It's another Sunday, another day for church, another day for close communion with God, but a new one still. A day to smile at the friends we see, to bow with heavy weights of conversation with a holy God, and to weep, inwardly at least, at the goodbyes that have to be made on this Sunday. Those goodbyes really take a lot out of me.
I slip my shoes off, and stand upon the holy ground of worship. My heart is lifted, not always my hands (some things I think churches will only realize the importance of in heaven), but a heavy weight of weariness is replaced with the golden weight of glory, and a stronger hand holds my weaker heart and more beautifully perfect eyes hold my own eyes, and this is why we're here on this broken earth, this is why we are in a broken world; to display the beauty of his goodness even in the holes of sadness and sin. And the heartache of the brokenness, though the pain is not any less, is revealed as a doorway into a beauty beyond words and even thoughts, because though it seems strange that pain would become beautiful, the pain that is endured and that is received with the knowledge that a good and perfect plan is set for us is the greatest beauty, is even more beautiful than the laughter that we use to cover our tears.

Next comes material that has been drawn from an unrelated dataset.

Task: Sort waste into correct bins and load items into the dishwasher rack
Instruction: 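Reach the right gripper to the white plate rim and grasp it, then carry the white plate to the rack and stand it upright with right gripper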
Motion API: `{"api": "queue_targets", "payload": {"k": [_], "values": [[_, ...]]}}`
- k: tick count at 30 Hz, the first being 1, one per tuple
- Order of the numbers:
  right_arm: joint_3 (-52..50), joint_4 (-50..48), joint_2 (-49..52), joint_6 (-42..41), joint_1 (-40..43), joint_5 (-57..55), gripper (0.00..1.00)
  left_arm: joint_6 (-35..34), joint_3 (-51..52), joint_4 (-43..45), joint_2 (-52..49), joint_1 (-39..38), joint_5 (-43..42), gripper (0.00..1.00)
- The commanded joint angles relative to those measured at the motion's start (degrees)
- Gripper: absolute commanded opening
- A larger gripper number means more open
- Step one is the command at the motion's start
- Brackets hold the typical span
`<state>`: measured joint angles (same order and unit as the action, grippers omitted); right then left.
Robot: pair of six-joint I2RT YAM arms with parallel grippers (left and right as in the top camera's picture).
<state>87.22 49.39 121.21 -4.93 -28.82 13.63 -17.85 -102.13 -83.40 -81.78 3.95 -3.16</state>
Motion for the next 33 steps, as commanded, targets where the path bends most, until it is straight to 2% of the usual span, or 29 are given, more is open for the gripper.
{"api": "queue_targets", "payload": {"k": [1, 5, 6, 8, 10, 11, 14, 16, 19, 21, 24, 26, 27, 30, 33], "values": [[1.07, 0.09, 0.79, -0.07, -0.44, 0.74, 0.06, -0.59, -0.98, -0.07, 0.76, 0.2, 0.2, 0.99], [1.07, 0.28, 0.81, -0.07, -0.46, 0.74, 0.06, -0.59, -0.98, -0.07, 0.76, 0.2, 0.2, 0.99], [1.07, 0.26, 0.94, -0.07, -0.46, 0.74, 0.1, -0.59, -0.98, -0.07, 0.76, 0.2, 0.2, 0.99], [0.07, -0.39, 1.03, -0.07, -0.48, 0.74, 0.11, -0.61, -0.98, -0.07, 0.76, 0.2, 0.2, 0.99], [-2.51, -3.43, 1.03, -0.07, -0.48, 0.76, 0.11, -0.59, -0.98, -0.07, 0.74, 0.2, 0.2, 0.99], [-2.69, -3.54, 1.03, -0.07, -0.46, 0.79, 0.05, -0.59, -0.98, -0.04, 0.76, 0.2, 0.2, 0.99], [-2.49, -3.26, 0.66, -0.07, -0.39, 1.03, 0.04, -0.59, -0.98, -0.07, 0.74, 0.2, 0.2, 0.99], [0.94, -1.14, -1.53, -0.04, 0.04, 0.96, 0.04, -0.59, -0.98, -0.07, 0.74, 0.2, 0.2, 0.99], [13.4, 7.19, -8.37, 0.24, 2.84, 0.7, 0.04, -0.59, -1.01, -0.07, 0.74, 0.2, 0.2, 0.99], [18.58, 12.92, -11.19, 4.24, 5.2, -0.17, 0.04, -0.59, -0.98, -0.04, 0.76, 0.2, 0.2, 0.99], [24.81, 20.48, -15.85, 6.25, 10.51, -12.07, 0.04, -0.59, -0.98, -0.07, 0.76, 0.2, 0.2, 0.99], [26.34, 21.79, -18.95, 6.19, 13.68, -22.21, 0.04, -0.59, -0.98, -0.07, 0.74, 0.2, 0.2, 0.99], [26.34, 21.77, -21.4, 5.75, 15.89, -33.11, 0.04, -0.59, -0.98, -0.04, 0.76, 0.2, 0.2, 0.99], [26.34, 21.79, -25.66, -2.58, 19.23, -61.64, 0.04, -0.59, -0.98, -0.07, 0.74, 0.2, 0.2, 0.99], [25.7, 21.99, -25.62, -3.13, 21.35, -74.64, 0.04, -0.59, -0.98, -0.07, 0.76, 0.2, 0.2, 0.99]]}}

Gifts are spread so liberally around, and we count, and we thank, but so many blessings flow that we miss many of them. The laughter melts into our hearts and shines through our eyes, and the tears threaten to flow when we hug the ones we love whose time here is short. And in spite of the question of the why of pain, the sadness that sinks into our soul is not a sadness devoid of hope because we see, in spite of the vale of tears, however blurred, a purpose, a plan, a perfect reason, and we remember eternity, with no more tears, and a realization of the reason all the tears were shed on this broken ground.

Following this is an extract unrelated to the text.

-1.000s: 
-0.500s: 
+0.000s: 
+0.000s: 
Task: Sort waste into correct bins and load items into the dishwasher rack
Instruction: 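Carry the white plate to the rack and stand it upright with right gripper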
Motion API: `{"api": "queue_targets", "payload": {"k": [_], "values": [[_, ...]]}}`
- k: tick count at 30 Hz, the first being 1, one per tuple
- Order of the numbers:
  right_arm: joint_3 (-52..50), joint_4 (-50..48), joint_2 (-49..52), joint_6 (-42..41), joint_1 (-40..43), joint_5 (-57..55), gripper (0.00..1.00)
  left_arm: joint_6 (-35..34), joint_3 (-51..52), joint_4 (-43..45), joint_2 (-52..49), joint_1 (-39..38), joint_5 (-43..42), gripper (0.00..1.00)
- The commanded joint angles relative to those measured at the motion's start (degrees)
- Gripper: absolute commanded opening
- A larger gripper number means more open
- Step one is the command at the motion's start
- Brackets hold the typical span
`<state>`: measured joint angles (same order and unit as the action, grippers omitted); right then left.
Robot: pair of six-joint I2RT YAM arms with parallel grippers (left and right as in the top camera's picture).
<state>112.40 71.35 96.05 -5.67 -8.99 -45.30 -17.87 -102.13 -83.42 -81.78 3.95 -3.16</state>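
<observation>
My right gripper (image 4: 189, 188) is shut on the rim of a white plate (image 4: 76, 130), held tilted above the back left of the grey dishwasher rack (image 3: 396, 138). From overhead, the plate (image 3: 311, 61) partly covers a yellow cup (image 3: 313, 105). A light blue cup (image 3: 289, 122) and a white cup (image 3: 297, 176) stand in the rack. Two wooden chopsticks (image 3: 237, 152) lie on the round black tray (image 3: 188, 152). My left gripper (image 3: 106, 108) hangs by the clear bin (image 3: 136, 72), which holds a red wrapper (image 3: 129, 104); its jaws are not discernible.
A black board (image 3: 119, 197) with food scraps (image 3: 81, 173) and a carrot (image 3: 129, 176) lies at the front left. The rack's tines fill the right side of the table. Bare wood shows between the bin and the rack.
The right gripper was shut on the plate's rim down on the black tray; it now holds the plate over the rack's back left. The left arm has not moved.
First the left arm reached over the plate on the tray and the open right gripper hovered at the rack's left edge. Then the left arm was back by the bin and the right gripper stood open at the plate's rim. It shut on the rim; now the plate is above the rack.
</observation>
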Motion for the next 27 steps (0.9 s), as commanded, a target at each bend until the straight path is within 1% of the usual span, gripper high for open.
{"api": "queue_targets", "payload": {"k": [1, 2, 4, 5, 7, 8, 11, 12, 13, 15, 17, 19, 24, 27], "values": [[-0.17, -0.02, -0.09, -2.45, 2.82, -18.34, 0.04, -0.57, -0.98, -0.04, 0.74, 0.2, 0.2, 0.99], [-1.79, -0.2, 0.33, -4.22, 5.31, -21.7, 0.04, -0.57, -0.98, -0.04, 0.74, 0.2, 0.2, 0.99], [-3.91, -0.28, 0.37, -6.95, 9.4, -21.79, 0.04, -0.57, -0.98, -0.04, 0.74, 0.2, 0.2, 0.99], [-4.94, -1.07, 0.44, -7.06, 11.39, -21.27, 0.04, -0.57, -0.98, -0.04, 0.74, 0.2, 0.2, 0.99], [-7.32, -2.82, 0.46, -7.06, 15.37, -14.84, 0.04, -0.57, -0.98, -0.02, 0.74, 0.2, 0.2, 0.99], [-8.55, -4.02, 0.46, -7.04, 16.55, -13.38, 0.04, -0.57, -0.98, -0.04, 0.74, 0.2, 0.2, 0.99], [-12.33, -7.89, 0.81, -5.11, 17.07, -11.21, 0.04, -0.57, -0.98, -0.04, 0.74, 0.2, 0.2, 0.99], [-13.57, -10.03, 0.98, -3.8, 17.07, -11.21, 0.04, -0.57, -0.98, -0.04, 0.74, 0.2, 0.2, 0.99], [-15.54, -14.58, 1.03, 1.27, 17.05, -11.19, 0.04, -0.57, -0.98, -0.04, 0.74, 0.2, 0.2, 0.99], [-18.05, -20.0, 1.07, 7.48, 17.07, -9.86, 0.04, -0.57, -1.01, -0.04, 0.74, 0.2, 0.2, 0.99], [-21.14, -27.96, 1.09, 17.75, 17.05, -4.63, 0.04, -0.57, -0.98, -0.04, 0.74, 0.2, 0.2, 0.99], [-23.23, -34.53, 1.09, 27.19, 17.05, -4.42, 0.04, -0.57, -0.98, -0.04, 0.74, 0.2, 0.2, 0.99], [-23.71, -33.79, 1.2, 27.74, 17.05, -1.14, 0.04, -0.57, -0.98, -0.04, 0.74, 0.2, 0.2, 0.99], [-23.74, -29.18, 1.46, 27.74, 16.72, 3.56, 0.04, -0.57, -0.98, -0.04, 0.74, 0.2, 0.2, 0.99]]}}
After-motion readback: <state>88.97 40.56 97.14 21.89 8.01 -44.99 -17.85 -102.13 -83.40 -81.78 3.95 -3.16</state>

The warm sun beats down, and we drive home from church. I drive home from church. :)
A butterfly flies fast past, but not fast enough to escape the car's speed. It's pulsing, beating wings crush from the windshield's impact, and in a tiny second I watch a clear and startling example of the fragility of life.
The road winds on and on, curve after curve, uphill after downhill. We drive its entirety, but it's not an eternity. The eternity, or our taste of it, comes at the end, when we arrive home. When we still ourselves and we laugh and smile and carry the weights of our own burdened hearts and of others. We hug, and we sing, and we love, and the light of Someone greater shines upon us.
And this is a day on this broken world? This is what he's given us to endure? This is the sorrow that comes before the perfect joy? The sorrow that is not without hope? And we dare complain?
Jesus, I am resting, resting, in the joy of what thou art, I am finding out the greatness of thy loving heart.
And that is the purpose and the goal sweetly given to us, and we dare receive it with weariness? This life of love, and we are tired of it? We look for something more?
Teach us, Christ, to rest in you, and there find our everything.